While an offset mortgage offers the highest degree of flexibility, many lenders' mortgages are flexible and allow any overpayments to be used for payment holidays or to make underpayments. Conditions to be able to do this vary from lender to lender and so it is important to make sure any conditions imposed by the lender you propose using are acceptable before taking out the mortgage.

Ray Boulger says that many borrowers have this level of flexibility on the mortgage without realising it: "Some lenders, such as Alliance & Leicester, offer an extra flexible feature on some mortgages in that overpayments can also be borrowed back as a lump sum at the mortgage rate. This degree of flexibility means that one can afford to make bigger overpayments than without this facility, as effectively the overpayments can become the savings account."

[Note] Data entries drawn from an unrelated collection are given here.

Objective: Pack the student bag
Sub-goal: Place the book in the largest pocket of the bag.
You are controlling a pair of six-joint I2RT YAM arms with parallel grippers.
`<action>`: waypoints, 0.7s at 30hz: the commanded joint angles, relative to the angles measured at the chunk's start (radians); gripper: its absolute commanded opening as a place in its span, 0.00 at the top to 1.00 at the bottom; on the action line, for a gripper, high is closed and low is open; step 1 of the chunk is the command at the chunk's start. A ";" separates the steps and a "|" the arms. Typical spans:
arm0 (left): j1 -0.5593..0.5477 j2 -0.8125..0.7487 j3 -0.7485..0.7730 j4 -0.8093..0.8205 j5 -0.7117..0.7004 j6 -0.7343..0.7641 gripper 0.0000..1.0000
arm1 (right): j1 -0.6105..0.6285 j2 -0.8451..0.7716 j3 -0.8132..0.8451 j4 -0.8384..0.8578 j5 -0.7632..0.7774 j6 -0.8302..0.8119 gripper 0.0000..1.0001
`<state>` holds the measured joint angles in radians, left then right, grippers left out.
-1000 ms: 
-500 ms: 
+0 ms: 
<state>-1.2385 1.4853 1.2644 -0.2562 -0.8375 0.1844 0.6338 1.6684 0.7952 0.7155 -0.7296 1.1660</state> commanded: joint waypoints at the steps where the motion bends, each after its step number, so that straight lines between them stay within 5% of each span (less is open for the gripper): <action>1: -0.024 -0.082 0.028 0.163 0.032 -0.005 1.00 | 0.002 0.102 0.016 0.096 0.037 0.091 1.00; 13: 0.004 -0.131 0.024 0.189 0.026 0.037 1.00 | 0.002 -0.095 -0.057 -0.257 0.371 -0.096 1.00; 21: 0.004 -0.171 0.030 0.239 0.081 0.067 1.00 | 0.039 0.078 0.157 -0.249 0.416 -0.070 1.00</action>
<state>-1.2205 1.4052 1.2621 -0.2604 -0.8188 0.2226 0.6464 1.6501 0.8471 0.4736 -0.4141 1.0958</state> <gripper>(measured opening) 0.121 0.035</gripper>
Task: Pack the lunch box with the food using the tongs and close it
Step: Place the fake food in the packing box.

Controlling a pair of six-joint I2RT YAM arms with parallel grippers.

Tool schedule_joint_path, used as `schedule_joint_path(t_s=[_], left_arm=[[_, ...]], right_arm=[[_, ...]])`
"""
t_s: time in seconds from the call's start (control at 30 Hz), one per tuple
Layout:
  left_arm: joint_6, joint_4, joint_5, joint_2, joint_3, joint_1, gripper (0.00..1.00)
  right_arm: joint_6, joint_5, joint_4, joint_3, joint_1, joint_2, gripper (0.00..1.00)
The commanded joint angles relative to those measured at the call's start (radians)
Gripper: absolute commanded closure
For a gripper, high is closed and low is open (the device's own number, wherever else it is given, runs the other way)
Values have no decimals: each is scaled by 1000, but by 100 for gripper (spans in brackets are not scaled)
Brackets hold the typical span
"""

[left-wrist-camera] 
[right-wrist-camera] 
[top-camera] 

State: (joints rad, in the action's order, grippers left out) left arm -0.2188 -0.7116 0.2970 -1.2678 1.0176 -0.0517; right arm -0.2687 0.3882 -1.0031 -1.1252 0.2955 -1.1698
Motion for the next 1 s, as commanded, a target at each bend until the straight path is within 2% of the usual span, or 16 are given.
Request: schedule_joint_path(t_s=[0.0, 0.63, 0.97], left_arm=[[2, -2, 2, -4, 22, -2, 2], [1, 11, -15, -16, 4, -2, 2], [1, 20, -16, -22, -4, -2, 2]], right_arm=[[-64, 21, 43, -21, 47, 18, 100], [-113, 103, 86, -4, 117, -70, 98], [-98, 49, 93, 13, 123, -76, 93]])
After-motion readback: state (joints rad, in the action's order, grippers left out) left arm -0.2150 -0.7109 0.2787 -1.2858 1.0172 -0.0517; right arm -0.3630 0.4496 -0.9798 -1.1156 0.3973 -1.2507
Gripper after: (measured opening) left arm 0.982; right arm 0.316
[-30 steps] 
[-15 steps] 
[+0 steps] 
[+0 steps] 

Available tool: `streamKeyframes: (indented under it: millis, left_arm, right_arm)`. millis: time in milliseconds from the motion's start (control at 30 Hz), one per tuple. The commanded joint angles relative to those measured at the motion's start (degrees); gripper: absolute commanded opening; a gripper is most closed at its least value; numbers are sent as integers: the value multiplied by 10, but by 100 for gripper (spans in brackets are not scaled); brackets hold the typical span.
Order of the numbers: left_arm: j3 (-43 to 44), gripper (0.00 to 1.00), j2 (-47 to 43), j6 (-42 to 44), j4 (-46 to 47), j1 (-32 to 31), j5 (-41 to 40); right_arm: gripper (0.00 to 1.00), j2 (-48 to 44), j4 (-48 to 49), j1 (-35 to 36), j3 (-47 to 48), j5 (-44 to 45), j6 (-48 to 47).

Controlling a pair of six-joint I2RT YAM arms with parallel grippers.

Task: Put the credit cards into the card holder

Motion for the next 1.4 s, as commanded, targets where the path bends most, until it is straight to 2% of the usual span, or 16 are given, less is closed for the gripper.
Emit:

One other option to overpaying for anyone who is permanently able to commit to higher regular payments is to shorten the term if on a repayment mortgage or if on interest-only switch to repayment. However, not all lenders will let you switch back to interest only if you subsequently want to reduce payments. Similarly, while all lenders will allow you to shorten the mortgage term they may not allow you to subsequently lengthen it again, even to the original term.

Overpaying: How the savings add up

The moneysupermarket.com website calculates that if an average borrower on the best standard variable rate available in November 2008 (first direct at 5.69 per cent) continued to make mortgage repayments at the same level, they would be overpaying by £105 a month, after the rate fell to 3.69 per cent. After 13 months with base rate at 0.5 per cent, such a borrower will have already saved themselves £772.32 in interest in the last 12 months alone. But over the term of the mortgage this additional payment of £105 would equal an overall saving of £14,519 in interest and would cut the mortgage term by six years and two months.